Como entrantes pedimos:
Ostras valencianas con kimchi. Es un plato redondo. Pensaba que el kimchi se apoderaría de la finura de la ostra pero no, la acompaña sin estridencias subiendo dos puntos su sabor. Plato imperdible.
Samosas indias de espinacas y queso fresco acompañadas de chutney de mango. Las samosas me encantan y estas eran ligeras, con buena cantidad de relleno y el chutney jugaba a favor de obra haciendo un buen matrimonio con las espinacas.
No pude resistir la tentación de pedir kimchi. Quería saber qué verduras le pondrían. además de la col y la zanahoria, llevaba buena cantidad de apio. Pese a que ponía en carta que picaba, lo hacía pero muy muy sutilmente.
Como platos más potentes pedimos cerdo pekín con tortitas de arroz y salsa hoisin. Plato divertido para hacerse pequeños taquitos con los trozos de cerdo, las verduras y la salsa hoisin.
Vindaloo de pato con arroz basmati. De todos los platos, este es el que más picaba (pero tampoco era una exageración. Confieso que me encanta el picante). El arroz hacía su función de amortiguar el picante. La carne era una pechuga de pato (magret) bien planchada y con la salsa (que era lo que picaba) por encima. 
Tienen una buena gama de tartas caseras por lo que nos decidos por pedir un trozo para compartir (a estas alturas el apetito hacía rato que nos había abandonado). De todas, nos decidimos por una de pera y almendra. Como siempre, encuentro el postre excesivamente dulce para mi gusto, así que Andrés la remata sin mucho problema. Para acompañarla pedimos dos chupitos: uno de bourbon (Jack Daniels) y otro de malta.
Andrés remata la cena con su consabido ristreto que llama la atención lo bien hecho que está.

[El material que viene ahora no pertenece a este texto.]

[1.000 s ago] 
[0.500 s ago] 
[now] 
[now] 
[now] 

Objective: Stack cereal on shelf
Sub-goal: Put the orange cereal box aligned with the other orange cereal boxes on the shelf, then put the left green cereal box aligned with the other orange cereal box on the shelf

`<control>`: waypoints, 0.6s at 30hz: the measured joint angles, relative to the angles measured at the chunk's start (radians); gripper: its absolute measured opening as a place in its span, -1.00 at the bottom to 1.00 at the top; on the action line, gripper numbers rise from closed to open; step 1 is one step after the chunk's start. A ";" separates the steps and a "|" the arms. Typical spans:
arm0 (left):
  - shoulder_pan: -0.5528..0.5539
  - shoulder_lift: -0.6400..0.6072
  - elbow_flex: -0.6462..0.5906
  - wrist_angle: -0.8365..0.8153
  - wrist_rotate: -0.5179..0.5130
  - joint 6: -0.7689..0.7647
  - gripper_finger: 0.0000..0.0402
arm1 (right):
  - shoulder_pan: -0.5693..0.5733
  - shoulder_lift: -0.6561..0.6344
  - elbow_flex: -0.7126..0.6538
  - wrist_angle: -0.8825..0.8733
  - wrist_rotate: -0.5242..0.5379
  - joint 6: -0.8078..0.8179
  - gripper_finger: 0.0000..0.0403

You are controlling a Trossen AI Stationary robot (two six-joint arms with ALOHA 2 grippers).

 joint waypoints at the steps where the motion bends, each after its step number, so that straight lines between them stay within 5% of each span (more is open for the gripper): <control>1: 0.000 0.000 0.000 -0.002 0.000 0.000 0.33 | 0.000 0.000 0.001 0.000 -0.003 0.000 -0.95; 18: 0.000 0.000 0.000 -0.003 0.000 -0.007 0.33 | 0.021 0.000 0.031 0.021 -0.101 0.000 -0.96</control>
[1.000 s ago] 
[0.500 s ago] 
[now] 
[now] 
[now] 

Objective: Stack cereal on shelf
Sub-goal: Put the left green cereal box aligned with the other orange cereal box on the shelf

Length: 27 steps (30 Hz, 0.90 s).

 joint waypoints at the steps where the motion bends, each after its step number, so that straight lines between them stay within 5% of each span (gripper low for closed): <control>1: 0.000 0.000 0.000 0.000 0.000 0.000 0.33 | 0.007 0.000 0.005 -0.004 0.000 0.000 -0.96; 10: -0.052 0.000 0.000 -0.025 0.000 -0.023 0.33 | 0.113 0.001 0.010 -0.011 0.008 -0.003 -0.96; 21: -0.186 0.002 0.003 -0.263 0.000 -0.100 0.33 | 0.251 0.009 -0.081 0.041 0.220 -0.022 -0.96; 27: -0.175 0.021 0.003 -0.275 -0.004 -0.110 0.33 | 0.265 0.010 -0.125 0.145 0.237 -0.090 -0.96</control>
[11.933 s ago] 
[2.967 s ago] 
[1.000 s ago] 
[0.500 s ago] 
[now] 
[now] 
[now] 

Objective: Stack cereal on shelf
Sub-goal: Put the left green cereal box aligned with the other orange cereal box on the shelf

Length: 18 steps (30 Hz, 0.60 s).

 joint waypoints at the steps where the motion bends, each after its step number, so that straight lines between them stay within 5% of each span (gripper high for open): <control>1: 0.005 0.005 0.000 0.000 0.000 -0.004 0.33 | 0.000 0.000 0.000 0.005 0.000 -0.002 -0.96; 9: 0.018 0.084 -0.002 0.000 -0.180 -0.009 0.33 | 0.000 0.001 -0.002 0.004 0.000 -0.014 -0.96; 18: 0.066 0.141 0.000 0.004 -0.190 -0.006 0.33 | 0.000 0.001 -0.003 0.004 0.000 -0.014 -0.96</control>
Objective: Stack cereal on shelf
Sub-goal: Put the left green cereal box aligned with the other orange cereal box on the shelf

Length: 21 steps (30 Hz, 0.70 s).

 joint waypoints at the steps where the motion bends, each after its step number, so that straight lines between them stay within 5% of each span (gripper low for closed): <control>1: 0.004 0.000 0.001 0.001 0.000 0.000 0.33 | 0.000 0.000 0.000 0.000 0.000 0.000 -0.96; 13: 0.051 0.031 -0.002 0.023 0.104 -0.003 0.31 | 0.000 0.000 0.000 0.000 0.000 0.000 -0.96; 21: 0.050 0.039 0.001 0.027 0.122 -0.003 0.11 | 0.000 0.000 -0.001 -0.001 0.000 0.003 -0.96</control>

viernes, 30 de noviembre de 2018

23 de noviembre de 2018. Al Tun Tún Plaza América, 4 Tf 963749340

He llegado pronto y debo esperar a que llegue Andrés. Le toca a él elegir lo que comeremos y beberemos hoy, así que ni las cartas puedo mirar. Me decido y pido una copa de cava. Me sirven Juve Camps. Con una copa de cava la espera siempre es mucho más ligera.
Llega Andrés y además de las cartas, nos cantan los platos que están fuera de carta. Es fácil decidirnos.
Como compañero de comida ha pedido Tamtum Ergo Rose. Como siempre, impecable. Con ese color cebolla tan bonito, muy buena acidez y con ánimo de estar pero no imponer su presencia.
Y vamos a la comida.
Vieiras gratinadas: la vieira viene en su punto, al principio notamos el gratinado algo soso pero al mezclar con la vieira, es ella la que se apodera del plato. Buen plato.
Tataki de atún rojo con su emulsión y algunas algas. Bien pero después de las vieiras poco puede hacer.
Buen steak tartar, bien aliñado, aunque para mi gusto excesiva mostaza lo que no permite notar todos los sabores que se esperan. Buen plato pero deben cuidar el aliñado.
Fantásticas alcachofas salteadas con jamón ibérico: crujientes, intensas y deliciosas alcachofas con laminitas de jamón que con el calor del plato va soltando aroma y sabor. Muy buen plato.
Y como postre pedimos creme brulée con sorbete de avellanas y de fruta de la pasión y tierra de chocolate. Muy buen postre suave pero sabroso y con los sorbetes para jugar con temperaturas y acidez. El crujiente lo ponía la tierra y el caramelo cristalizado de creme bruléé. 
Andrés remata la comida con su consabido ristreto. Le acompaño finalizando mi copa de cava.